■ About this exercise: Within the records, which lines hold the string "outline"? Report each one by copying it.

■ Entries shown:
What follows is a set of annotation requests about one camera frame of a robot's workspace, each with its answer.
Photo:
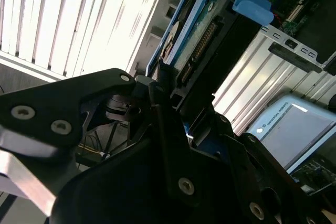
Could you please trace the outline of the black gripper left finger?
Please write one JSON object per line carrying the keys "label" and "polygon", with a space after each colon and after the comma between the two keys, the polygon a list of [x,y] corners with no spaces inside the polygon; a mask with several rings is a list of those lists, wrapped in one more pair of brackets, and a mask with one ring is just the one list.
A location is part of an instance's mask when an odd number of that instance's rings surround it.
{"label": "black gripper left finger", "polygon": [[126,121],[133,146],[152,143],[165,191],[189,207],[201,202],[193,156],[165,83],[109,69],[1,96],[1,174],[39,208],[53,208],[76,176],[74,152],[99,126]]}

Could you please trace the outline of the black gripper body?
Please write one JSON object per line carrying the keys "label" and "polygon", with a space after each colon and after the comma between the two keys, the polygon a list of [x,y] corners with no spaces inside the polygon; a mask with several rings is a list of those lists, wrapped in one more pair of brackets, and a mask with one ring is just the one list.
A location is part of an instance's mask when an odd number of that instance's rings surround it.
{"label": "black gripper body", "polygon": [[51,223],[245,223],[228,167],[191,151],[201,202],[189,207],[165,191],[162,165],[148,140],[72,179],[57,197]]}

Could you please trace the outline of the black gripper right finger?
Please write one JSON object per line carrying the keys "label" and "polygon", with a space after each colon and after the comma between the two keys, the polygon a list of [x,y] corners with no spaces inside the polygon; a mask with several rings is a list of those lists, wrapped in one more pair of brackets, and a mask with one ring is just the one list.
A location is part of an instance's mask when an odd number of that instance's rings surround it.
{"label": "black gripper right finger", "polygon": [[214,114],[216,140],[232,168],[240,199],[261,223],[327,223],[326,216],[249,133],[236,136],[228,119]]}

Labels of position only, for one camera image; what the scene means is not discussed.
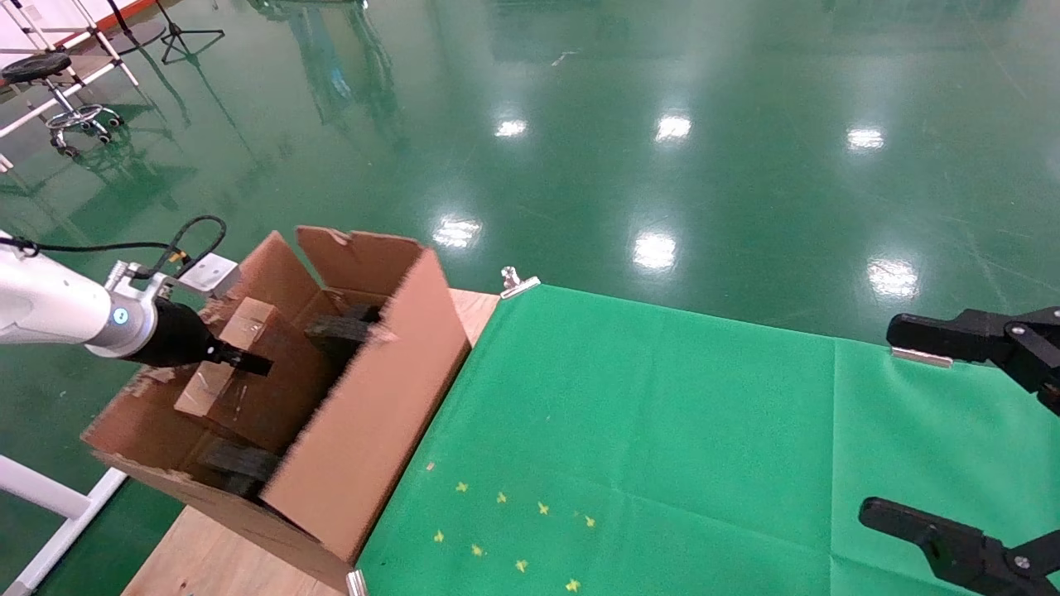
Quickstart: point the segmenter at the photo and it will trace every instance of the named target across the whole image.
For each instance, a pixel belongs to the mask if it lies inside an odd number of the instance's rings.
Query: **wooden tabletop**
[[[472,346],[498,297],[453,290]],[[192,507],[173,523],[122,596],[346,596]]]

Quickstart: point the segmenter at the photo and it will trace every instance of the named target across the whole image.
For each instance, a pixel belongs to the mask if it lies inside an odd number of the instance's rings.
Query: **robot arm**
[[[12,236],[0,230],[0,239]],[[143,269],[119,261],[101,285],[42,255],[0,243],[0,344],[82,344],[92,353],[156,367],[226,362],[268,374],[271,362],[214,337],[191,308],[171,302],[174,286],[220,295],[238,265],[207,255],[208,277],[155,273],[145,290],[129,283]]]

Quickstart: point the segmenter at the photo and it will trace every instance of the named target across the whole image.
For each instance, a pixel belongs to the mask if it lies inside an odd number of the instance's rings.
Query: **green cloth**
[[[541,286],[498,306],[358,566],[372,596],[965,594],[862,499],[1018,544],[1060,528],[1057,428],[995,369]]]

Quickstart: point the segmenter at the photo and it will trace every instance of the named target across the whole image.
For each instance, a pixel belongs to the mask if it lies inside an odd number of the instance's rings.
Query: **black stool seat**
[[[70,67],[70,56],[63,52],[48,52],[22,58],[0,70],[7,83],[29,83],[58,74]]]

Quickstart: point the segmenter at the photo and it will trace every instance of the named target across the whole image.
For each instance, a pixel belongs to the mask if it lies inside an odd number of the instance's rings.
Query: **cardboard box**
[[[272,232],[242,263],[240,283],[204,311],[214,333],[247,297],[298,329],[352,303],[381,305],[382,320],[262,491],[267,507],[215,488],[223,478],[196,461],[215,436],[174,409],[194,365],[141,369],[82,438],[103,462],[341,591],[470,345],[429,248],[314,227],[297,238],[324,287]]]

■ Exercise response:
Could you please trace the outline of the black gripper left finger?
Could you please trace the outline of the black gripper body?
Could you please trace the outline of the black gripper right finger?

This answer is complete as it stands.